The sun peeps in through the curtains towards the bed where I lie. It is morning, and I know I should be happy for a new day with new possibilities. The truth is, I am not. Just now I am fed up with most things. My life is not going smoothly at present. Not only did I recently lose my job, but my marriage has gone down the drain.
Furthermore, I think the entire world is a pile of shit. Everywhere one looks there seem to be problems. Terrorism and wars are particularly dreadful, but wars are being fought here in my own neighborhood as well, even over trifles. And then there is the way people, animals and nature are being misused and usurped. And our greed for profit and exaggerated material luxury, which has brought so much suffering in its wake. Additionally, we have these enormous environmental problems that we don’t seem able to handle, they just keep increasing. Did I mention social distancing because of pandemics? There is apparently no end to all our problems. I’ll not continue to enumerate them all here, - you get the picture...

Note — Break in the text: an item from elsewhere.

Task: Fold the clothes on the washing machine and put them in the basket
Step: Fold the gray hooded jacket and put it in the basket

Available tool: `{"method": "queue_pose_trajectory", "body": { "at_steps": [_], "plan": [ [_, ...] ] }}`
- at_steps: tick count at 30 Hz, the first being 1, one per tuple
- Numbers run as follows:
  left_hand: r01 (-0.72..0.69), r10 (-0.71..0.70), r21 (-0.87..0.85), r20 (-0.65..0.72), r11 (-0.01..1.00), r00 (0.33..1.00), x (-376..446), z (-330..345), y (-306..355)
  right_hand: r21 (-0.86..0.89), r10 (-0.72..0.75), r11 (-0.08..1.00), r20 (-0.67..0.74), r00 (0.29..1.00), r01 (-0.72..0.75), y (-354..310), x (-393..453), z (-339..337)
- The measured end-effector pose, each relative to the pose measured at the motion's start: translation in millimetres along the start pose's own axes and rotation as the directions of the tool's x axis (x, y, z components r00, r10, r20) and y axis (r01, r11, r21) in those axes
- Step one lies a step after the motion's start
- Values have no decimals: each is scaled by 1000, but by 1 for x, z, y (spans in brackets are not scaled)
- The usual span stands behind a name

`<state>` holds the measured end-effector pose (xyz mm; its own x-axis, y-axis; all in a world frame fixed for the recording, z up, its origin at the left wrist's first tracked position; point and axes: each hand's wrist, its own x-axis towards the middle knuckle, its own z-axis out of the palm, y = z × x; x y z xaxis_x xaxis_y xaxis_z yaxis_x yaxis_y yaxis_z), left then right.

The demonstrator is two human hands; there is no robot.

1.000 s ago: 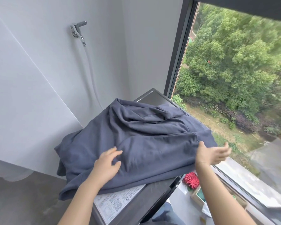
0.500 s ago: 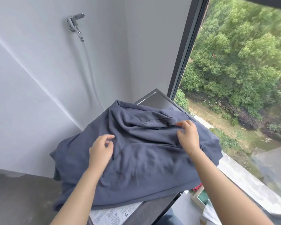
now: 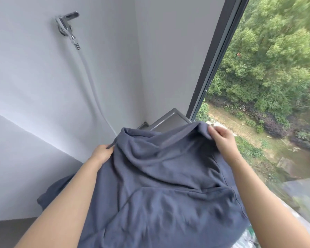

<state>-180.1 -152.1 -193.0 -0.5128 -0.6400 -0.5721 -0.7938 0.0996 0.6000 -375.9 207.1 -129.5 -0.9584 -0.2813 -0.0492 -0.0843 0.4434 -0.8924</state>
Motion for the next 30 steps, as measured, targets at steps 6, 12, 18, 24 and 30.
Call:
{"method": "queue_pose_trajectory", "body": {
  "at_steps": [6,12,18,24,30],
  "plan": [
    [-338,252,-208,-353,918,901,-5,-8,7,-410,48,907,-114,992,-91,-4,57,-29],
    [-226,157,-177,-336,958,928,12,-19,3,-522,265,812,-67,962,-260,24,66,8],
    [173,-68,-457,236,873,969,27,-17,9,-687,261,717,105,960,-120,22,82,23],
    [-11,23,-481,20,877,1000,34,2,20,-712,124,699,26,992,-69,21,96,31],
    [-320,204,-513,-270,796,941,7,-10,32,-563,-182,826,-322,929,-33,18,68,16]
  ]
}}
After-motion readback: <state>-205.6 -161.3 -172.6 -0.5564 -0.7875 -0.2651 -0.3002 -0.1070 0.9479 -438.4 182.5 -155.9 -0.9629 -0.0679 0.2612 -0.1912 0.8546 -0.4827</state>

The only place I feel really free is in nature. That is where I can be myself. Or actually, not completely, as my thoughts won’t leave me in peace even there, but accompany me wherever I go. Albeit muted when I am in nature, because the peace and harmony that reigns there has an effect on me, but it is very bothersome to have a mind that is constantly nagging. Perhaps, if I do some special exercises with a view to stop all this nagging, I might see the end of it? At least so I have heard. Well, I might take a look at this later. Just now I simply want to get out of my apartment; I can’t stand being here any longer. My own thoughts are making me feel depressed.
But I ought not exaggerate. After all, I have good friends and family who confirm that the world and we humans are perhaps not that bad after all, because there are a lot of great people in the world, and we do many good things. On the other hand, there is no getting around the fact that we cause a lot of problems for each other. Just the other day I saw on the news that yet another murder had been committed, and yet another violent conflict and protest against some injustice or other was going on. In fact, such things are on the news every day. No wonder one can become disillusioned, depressed and losing faith in humankind! Could this be what has happened to me?